FIG. 1 is a schematic diagram of a fingerprint segmentation model training process according to an embodiment of the present invention;
fig. 2 is a schematic structural diagram of a UNET neural network model according to an embodiment of the present invention;
FIG. 3 is a schematic diagram of a fingerprint segmentation model according to an embodiment of the present invention;
FIG. 4 is a schematic diagram of a workflow of an attention mechanism module according to an embodiment of the present invention;
FIG. 5 is a schematic diagram of a workflow of a channel attention sub-module according to an embodiment of the present invention;
FIG. 6 is a schematic diagram of a workflow of a spatial attention sub-module according to an embodiment of the present invention;
FIG. 7 is a schematic diagram of a fingerprint segmentation process according to an embodiment of the present invention;
FIG. 8 is a schematic structural diagram of a fingerprint segmentation model training apparatus according to an embodiment of the present invention;
FIG. 9 is a schematic diagram of a fingerprint segmentation apparatus according to an embodiment of the present invention;
fig. 10 is a schematic structural diagram of an electronic device according to an embodiment of the present invention.
Detailed Description
The present invention will be described in further detail with reference to the attached drawings, and it should be understood that the described embodiments are only a part of the embodiments of the present invention, and not all of the embodiments. All other embodiments, which can be derived by a person skilled in the art from the embodiments given herein without making any creative effort, shall fall within the protection scope of the present invention.
Example 1:
fig. 1 is a schematic diagram of a fingerprint segmentation model training process provided in an embodiment of the present invention, where the process includes the following steps:
s101: and inputting the sample images in the training set into a fingerprint segmentation model, and performing convolution processing on the sample images based on a convolution submodule of the fingerprint segmentation model to obtain a first characteristic diagram.

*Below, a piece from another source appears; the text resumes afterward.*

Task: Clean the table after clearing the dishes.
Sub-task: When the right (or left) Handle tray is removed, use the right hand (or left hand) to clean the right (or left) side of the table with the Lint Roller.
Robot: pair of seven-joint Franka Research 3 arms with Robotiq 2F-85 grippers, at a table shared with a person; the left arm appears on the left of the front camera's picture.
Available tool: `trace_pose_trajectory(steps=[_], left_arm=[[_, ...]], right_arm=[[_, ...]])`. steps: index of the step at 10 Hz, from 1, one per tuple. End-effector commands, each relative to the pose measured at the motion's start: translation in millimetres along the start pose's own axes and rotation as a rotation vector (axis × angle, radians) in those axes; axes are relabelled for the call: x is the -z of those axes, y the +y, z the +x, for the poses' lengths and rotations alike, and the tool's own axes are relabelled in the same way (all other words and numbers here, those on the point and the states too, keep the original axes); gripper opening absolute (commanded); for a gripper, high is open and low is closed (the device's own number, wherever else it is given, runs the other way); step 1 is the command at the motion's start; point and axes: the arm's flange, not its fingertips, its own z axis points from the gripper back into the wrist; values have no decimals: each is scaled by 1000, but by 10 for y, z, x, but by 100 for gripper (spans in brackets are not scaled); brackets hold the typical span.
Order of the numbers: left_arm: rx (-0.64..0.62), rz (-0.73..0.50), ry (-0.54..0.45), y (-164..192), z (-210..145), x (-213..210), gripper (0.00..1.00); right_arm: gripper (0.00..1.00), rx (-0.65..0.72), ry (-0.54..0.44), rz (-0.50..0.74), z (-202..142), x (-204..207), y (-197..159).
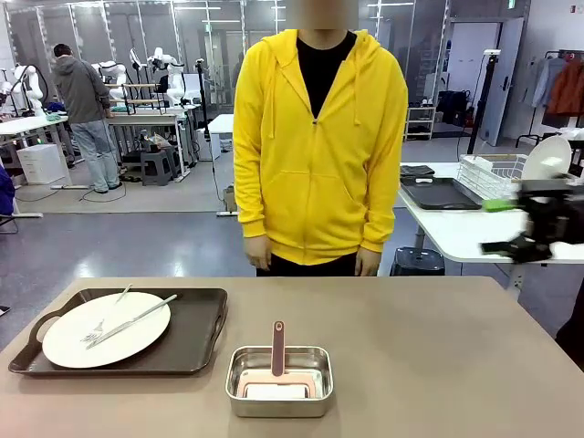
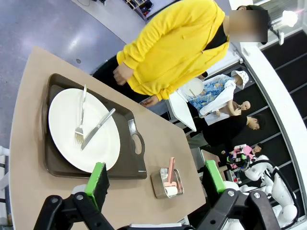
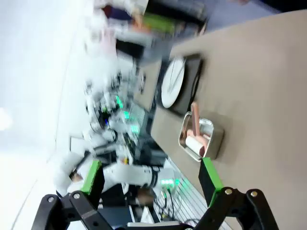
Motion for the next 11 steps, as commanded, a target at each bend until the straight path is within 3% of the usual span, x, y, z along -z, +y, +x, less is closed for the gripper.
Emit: trace_pose_trajectory(steps=[1, 2, 4, 6, 7, 11], left_arm=[[8, -5, -6, -4, -2, -22, 100], [8, -5, -6, -4, -2, -22, 100], [8, -5, -6, -4, -2, -22, 100], [8, -5, -6, -4, -2, -22, 100], [8, -5, -6, -4, -2, -22, 100], [8, -5, -6, -4, -2, -22, 100]], right_arm=[[100, 67, -145, -27, -225, -715, -109], [100, 114, -192, -75, -419, -1128, -230], [100, 84, -237, -96, -588, -1500, -284], [100, 93, -210, -187, -554, -1554, -245], [100, 108, -265, -109, -654, -1641, -347], [100, 108, -265, -109, -654, -1641, -347]])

S102: performing feature extraction on the first feature map based on a channel attention submodule in the fingerprint segmentation model to obtain a second feature map; performing feature extraction on the first feature map based on a space attention submodule in the fingerprint segmentation model to obtain a third feature map; and combining the second characteristic diagram and the third characteristic diagram to obtain a fourth characteristic diagram.
S103: determining training fingerprint position information in the sample image according to the fourth feature map, determining a loss value according to the training fingerprint position information and real fingerprint position information in the sample image, and training the fingerprint segmentation model based on the loss value.
The fingerprint segmentation model training method provided by the embodiment of the invention is applied to electronic equipment, and the electronic equipment can be a PC (personal computer), a tablet computer, a server and the like.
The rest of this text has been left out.